From the line with "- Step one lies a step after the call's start" through the line with "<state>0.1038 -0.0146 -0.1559", repeat the entries verbatim, both end lines included, and add nothing.

**Exercise data**.
-.-.-
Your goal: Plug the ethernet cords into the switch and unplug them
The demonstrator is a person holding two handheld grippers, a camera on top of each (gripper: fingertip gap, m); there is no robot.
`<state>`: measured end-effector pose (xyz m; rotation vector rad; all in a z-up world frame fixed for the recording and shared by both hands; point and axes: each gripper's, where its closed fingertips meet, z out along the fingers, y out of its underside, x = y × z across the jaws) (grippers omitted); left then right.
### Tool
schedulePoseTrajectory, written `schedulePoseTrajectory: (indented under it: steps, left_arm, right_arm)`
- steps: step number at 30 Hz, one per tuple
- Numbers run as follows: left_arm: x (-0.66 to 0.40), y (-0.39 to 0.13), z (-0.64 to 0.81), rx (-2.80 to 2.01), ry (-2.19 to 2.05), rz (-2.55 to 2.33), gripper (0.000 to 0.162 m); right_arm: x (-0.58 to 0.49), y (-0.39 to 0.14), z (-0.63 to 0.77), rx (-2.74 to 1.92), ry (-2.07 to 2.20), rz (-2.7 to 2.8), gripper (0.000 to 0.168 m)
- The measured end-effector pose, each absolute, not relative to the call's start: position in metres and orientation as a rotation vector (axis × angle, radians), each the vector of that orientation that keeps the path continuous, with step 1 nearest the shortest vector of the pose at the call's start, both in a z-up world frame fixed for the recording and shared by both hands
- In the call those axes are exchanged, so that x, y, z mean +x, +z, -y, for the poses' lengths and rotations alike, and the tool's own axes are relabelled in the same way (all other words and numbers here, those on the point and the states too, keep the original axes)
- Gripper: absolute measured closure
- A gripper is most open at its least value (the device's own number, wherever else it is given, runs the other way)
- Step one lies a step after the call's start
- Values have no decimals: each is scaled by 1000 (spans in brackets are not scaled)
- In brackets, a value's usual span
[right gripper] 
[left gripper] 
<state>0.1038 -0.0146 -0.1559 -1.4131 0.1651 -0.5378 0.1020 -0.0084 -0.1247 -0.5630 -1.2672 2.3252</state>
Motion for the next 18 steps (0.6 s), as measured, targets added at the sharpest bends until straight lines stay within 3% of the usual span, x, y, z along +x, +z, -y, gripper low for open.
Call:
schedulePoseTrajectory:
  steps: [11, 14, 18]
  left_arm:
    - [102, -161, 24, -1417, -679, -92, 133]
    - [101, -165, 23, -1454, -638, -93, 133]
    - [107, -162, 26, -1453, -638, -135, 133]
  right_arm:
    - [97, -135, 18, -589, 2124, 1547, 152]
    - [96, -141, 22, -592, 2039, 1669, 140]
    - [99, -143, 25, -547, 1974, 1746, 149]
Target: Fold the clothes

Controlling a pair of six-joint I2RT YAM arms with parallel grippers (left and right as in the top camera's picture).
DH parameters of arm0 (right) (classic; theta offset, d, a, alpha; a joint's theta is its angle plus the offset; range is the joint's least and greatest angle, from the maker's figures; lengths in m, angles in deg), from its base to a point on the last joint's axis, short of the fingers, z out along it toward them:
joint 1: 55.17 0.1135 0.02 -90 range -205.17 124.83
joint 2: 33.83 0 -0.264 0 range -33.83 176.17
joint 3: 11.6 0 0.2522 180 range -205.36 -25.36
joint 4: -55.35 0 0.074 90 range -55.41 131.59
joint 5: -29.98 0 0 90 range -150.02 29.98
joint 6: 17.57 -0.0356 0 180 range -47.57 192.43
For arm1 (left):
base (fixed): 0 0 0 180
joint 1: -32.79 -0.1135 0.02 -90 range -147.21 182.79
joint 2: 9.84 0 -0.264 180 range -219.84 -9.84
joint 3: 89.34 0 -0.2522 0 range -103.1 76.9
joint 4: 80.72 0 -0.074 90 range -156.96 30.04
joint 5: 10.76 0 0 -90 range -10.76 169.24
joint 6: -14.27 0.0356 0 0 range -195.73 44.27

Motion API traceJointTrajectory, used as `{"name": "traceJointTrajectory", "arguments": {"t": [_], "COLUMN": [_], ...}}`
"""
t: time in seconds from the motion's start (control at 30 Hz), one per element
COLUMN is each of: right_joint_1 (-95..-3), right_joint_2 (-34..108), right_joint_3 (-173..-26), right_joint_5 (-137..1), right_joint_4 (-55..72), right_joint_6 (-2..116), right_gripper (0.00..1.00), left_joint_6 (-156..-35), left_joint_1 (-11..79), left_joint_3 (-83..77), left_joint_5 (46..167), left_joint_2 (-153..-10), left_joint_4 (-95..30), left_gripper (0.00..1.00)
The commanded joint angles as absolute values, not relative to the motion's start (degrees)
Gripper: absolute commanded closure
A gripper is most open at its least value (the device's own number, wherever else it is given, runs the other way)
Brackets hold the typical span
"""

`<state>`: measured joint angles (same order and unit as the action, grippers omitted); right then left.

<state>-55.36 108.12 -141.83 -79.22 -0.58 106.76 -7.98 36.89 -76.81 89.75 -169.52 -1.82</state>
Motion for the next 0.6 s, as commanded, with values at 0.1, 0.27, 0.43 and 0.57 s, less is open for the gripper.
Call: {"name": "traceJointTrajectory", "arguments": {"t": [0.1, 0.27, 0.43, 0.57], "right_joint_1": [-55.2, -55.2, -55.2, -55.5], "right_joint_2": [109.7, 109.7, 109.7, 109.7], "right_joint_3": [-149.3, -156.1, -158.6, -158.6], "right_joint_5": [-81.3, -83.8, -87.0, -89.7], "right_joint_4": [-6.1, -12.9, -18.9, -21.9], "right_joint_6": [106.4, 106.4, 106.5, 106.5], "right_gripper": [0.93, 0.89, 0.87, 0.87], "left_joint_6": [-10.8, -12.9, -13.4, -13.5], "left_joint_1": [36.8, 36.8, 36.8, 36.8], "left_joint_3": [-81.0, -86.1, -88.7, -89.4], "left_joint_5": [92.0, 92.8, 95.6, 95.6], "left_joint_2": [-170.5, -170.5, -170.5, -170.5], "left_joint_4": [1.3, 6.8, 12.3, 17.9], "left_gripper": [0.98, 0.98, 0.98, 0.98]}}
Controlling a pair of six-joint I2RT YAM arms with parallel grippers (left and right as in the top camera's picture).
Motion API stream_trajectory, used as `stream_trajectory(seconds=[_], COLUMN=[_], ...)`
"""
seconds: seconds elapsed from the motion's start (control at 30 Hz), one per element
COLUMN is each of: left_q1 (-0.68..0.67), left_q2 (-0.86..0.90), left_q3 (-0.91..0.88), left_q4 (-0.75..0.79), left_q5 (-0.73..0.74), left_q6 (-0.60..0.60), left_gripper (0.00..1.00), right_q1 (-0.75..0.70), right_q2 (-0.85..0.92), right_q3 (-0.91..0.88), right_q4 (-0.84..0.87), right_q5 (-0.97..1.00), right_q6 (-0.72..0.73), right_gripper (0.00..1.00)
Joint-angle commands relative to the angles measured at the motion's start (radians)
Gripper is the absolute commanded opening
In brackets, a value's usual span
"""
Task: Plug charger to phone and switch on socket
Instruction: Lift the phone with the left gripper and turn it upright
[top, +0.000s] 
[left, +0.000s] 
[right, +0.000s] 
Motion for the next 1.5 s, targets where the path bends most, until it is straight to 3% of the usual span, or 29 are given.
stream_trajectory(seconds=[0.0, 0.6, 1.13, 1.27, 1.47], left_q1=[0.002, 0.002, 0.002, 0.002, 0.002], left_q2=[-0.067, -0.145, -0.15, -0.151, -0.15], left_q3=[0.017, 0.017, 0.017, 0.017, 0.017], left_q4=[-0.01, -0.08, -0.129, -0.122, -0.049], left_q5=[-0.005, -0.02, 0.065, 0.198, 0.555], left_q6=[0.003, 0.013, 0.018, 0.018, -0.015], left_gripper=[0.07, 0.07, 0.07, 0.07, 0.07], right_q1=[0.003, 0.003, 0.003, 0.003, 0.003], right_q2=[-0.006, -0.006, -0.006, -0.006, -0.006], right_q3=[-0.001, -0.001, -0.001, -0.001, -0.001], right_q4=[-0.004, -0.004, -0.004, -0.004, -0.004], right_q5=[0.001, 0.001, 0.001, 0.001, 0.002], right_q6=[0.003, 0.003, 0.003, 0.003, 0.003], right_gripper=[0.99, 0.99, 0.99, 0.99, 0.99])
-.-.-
**Response**.
- Step one lies a step after the call's start
- Values have no decimals: each is scaled by 1000 (spans in brackets are not scaled)
- In brackets, a value's usual span
[right gripper] 
[left gripper] 
<state>0.1038 -0.0146 -0.1559 -1.4131 0.1651 -0.5378 0.1020 -0.0084 -0.1247 -0.5630 -1.2672 2.3252</state>

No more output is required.